Paper ID: 1493
Title: Learning to Pass Expectation Propagation Messages
Reviews

Submitted by Assigned_Reviewer_1

Q1: Comments to author(s). First provide a summary of the paper, and then address the following criteria: Quality, clarity, originality and significance. (For detailed reviewing guidelines, see http://nips.cc/PaperInformation/ReviewerInstructions)
UPDATE: I acknowledge that I have read the author rebuttal.

The authors propose a method for learning a mapping from input messages to the output message in the context of expectation propagation. The method can be thought of as a sort of "compilation" step, where there is a one-time cost of closely approximating the true output messages using important sampling, after which a neural network is trained to reproduce the output messages in the context of future inference queries.

First, the authors should be commended for attacking a difficult and interesting problem. Learning to do inference has been a topic of increasing interest to our community, and it is good to see progress being made.

Clarity: The paper is well-written overall, with a few exceptions that I detail below.

Quality: The experiments are preliminary but convincing (at least as far as they go), although I would have liked a bit more detail on the setup (again, see below).

Originality: The approach is not particularly original; the contribution is more in bringing together several standard ideas.

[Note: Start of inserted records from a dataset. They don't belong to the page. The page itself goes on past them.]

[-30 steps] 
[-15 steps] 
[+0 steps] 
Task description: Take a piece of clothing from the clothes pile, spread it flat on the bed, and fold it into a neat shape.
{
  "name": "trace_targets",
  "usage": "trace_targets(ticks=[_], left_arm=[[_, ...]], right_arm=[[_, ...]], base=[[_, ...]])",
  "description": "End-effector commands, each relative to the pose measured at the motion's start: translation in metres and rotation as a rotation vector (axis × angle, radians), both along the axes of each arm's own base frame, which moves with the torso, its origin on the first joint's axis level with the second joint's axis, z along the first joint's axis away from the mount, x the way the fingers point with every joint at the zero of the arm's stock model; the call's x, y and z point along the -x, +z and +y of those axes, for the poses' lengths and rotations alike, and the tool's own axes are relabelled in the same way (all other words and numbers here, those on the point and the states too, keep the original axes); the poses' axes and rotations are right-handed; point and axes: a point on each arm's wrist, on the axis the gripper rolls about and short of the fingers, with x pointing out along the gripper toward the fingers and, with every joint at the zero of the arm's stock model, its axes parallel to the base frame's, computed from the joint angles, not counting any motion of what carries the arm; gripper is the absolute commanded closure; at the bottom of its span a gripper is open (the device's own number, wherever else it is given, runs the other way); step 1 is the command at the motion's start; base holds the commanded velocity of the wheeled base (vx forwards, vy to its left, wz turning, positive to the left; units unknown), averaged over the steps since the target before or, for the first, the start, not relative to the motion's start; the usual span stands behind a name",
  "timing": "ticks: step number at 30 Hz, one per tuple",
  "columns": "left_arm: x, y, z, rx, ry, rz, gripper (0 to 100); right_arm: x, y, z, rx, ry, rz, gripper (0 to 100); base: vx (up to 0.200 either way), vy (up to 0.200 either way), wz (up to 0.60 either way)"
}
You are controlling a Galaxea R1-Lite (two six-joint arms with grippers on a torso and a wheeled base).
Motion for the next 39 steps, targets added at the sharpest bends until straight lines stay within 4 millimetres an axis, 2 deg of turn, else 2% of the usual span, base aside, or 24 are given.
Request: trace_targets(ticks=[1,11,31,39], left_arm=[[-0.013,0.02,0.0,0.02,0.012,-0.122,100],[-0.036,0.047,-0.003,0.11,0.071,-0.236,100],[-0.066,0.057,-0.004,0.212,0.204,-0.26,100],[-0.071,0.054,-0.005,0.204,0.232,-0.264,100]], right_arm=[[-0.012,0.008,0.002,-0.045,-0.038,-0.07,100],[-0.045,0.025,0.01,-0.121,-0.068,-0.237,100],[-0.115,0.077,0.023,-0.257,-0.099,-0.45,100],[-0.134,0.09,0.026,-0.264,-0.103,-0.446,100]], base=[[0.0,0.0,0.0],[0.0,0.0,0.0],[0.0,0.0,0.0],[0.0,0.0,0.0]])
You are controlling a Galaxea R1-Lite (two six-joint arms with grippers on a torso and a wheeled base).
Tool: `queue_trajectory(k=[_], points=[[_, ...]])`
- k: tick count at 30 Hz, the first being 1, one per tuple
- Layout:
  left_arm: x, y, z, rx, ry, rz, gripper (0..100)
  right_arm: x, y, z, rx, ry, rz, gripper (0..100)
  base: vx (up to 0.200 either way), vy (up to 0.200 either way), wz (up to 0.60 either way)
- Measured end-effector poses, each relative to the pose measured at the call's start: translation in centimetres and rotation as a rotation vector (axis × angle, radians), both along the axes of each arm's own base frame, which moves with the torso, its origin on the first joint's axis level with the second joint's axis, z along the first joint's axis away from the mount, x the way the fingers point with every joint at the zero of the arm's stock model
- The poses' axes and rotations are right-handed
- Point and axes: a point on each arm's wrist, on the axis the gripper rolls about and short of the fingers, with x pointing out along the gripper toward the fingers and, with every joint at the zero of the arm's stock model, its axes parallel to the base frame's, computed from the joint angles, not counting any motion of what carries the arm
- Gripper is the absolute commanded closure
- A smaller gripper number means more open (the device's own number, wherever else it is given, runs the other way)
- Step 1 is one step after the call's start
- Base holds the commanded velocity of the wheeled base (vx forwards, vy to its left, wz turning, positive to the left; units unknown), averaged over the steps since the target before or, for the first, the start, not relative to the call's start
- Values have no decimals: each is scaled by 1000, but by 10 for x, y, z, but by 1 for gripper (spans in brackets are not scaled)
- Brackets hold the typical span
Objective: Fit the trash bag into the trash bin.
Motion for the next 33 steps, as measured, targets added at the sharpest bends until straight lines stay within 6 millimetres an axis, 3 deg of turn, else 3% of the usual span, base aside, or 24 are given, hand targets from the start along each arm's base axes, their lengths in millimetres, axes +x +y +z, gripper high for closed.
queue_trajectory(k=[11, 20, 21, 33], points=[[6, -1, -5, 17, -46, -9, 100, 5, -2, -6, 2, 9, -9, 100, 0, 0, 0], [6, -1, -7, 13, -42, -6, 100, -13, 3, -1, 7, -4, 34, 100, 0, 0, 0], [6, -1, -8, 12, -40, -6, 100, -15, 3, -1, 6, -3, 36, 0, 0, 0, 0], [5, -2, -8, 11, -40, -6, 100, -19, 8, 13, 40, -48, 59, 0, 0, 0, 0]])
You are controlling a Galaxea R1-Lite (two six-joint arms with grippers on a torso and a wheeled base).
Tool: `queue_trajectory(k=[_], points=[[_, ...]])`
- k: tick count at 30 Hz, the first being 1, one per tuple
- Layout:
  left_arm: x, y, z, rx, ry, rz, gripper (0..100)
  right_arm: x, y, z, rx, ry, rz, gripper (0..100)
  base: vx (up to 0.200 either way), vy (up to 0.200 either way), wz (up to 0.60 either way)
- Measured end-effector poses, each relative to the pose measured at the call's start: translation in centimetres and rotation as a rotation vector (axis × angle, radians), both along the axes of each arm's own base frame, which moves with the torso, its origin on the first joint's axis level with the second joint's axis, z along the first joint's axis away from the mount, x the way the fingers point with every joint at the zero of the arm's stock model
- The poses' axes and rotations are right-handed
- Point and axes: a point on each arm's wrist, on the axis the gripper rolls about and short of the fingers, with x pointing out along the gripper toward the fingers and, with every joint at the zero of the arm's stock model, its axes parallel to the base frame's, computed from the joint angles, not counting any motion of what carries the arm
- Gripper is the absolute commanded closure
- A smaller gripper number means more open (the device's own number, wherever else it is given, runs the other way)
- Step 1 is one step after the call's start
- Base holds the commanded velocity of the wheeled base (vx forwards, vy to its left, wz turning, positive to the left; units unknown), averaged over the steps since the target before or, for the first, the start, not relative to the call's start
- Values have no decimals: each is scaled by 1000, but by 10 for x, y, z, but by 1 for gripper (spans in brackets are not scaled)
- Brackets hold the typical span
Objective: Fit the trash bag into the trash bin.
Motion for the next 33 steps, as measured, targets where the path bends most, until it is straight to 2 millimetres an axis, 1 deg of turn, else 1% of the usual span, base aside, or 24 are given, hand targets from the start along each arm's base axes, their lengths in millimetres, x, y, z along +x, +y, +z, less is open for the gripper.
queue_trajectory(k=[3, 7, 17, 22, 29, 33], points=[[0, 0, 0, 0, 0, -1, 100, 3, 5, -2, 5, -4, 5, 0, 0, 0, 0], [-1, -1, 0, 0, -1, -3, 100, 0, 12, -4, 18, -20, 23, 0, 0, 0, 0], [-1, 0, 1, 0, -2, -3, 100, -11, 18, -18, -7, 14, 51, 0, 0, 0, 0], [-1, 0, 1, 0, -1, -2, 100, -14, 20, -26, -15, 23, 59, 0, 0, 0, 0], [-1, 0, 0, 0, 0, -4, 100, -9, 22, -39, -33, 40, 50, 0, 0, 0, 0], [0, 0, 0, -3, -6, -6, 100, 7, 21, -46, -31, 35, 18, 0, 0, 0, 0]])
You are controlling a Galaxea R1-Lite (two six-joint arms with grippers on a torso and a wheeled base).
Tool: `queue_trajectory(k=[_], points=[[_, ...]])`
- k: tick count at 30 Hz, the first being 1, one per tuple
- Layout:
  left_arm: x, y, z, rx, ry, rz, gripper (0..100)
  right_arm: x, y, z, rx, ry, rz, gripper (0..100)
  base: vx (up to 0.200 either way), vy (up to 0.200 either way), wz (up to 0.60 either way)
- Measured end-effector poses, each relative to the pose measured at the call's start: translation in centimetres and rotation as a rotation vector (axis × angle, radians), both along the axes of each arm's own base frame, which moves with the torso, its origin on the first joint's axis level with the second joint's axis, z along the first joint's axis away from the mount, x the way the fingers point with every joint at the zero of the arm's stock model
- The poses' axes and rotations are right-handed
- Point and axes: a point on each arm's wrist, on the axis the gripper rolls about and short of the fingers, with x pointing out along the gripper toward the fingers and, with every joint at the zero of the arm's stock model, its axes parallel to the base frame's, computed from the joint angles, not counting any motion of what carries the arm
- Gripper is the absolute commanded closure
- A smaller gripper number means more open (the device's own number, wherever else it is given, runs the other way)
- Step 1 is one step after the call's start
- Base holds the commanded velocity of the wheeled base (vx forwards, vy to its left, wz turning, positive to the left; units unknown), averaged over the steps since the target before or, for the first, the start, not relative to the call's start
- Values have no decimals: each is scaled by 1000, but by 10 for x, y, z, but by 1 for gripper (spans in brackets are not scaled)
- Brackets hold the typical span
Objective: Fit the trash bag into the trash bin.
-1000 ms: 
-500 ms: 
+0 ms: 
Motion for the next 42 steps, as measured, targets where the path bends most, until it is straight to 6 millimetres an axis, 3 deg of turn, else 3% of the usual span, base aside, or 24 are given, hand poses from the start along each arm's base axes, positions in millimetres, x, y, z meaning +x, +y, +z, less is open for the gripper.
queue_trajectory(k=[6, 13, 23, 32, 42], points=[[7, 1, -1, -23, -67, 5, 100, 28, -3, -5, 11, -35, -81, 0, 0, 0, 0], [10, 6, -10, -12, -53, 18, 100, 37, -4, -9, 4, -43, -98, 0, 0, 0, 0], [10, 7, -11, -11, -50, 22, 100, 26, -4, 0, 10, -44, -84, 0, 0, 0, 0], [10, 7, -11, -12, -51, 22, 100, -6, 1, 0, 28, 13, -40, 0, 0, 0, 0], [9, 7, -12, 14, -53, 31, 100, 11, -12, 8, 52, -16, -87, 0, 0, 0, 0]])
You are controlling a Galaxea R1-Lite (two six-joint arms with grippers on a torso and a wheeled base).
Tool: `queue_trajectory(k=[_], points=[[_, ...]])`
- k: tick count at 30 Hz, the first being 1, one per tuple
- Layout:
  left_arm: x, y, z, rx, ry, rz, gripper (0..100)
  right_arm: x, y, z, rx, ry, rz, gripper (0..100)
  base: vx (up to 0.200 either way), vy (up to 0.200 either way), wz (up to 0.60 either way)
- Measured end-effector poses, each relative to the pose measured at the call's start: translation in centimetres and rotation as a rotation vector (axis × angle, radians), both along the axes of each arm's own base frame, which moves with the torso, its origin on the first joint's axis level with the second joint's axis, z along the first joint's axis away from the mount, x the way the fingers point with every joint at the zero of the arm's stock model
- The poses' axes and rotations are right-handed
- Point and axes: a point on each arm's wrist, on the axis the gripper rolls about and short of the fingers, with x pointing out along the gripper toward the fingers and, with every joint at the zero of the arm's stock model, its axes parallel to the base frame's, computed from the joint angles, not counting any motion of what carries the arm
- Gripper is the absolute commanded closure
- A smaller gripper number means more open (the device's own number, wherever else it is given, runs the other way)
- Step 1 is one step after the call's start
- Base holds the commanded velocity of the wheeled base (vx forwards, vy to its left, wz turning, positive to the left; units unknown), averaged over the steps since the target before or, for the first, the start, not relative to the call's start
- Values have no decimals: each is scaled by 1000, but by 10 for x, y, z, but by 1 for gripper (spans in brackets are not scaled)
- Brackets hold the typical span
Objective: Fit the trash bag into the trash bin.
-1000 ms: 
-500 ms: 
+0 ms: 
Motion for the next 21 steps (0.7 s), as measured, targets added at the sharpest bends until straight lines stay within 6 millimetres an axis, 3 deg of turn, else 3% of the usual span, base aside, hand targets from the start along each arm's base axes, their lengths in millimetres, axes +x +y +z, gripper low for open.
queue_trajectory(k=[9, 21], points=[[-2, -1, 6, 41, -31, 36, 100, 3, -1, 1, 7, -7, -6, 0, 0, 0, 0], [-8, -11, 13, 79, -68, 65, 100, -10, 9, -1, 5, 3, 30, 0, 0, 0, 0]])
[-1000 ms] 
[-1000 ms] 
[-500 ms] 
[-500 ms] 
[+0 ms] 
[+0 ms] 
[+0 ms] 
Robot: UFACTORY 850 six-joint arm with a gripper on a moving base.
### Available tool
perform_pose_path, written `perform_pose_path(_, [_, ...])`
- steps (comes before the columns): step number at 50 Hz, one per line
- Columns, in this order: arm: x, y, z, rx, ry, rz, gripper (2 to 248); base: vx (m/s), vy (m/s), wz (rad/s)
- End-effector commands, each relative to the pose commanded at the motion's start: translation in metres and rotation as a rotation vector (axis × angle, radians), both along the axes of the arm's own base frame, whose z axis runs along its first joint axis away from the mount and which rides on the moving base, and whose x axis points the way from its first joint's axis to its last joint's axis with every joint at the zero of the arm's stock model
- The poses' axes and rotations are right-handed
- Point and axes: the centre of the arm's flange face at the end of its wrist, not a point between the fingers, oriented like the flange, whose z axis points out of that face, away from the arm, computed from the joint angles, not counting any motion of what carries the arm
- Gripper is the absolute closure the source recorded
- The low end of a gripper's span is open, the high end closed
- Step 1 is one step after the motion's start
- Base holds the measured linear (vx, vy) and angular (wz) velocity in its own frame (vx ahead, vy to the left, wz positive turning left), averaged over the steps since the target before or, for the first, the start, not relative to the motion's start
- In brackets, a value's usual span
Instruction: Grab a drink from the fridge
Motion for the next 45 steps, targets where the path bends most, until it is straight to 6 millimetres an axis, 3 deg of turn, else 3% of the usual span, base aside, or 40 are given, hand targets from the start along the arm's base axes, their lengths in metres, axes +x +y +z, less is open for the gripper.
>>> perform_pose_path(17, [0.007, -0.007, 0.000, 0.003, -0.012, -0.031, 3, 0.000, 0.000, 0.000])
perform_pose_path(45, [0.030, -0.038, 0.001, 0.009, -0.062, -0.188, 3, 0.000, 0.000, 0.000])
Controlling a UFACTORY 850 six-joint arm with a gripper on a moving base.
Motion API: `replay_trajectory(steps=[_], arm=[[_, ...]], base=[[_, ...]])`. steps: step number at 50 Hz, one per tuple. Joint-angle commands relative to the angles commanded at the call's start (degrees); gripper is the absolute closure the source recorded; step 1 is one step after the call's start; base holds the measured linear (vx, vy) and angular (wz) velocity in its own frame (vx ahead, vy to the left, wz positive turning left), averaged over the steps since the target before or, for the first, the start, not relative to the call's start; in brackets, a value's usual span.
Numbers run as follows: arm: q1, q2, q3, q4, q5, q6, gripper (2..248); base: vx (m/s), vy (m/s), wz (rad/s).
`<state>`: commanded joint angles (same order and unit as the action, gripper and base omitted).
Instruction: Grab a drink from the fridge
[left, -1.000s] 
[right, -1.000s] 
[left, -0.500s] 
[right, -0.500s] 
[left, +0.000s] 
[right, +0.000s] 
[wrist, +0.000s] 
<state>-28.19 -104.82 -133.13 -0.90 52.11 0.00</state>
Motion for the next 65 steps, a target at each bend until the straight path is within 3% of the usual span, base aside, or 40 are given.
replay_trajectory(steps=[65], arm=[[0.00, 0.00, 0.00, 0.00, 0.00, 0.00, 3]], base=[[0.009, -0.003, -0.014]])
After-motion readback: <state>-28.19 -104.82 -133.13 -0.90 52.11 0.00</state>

However, I think this is okay.

Significance: As stated before, the problem being addressed is an interesting one and I believe this lends to the significance. That being said, it would be far more exciting if it were possible to avoid the expensive "compilation" step; in many cases such a step is sufficiently expensive as to be infeasible, and I believe is where much of the difficulty lies. The authors address this issue partially by training each of the factors independently, but (i) there are sometimes factors with a large number of incoming messages, and (ii) I do not believe the authors have adequately demonstrated that training the factors independently does not lead to issues when we scale to large models with many approximately passed messages.

Other comments:
1. Phrases like "modeled as a Beta distribution" are confusing, you should make it clear that this refers to the approximating family being used in EP, as opposed to something else.
2. It's a bit unclear why the probabilistic programming formulation is necessary, this all seems
to only assume a directed graphical model, and this would simplify the exposition.
3. Directed graphical models are presented somewhat oddly, which confused me at first: why call it a "directed factor graph", and why the long-winded setup instead of just saying that it factors as $\prod_{i} p(x_i \mid x_{p(i)}$ or something similar? I think everyone knows that Bayes nets are.
4. It's hard to tell exactly what is going on in the experiments section, as you don't give any indication as to what exactly the model is, or how many nodes are in the Bayes net. Including model sizes and (if space permits) an explicit description of the model would improve clarity substantially.
Q2: Please summarize your review in 1-2 sentences
Paper is well-written and addresses an interesting problem. Experimental results are good but preliminary; the paper could be improved by more convincingly demonstrating that the approximation scheme works in the context of a model with many factors using approximate messages (say >100 nodes with >20 approximate factors).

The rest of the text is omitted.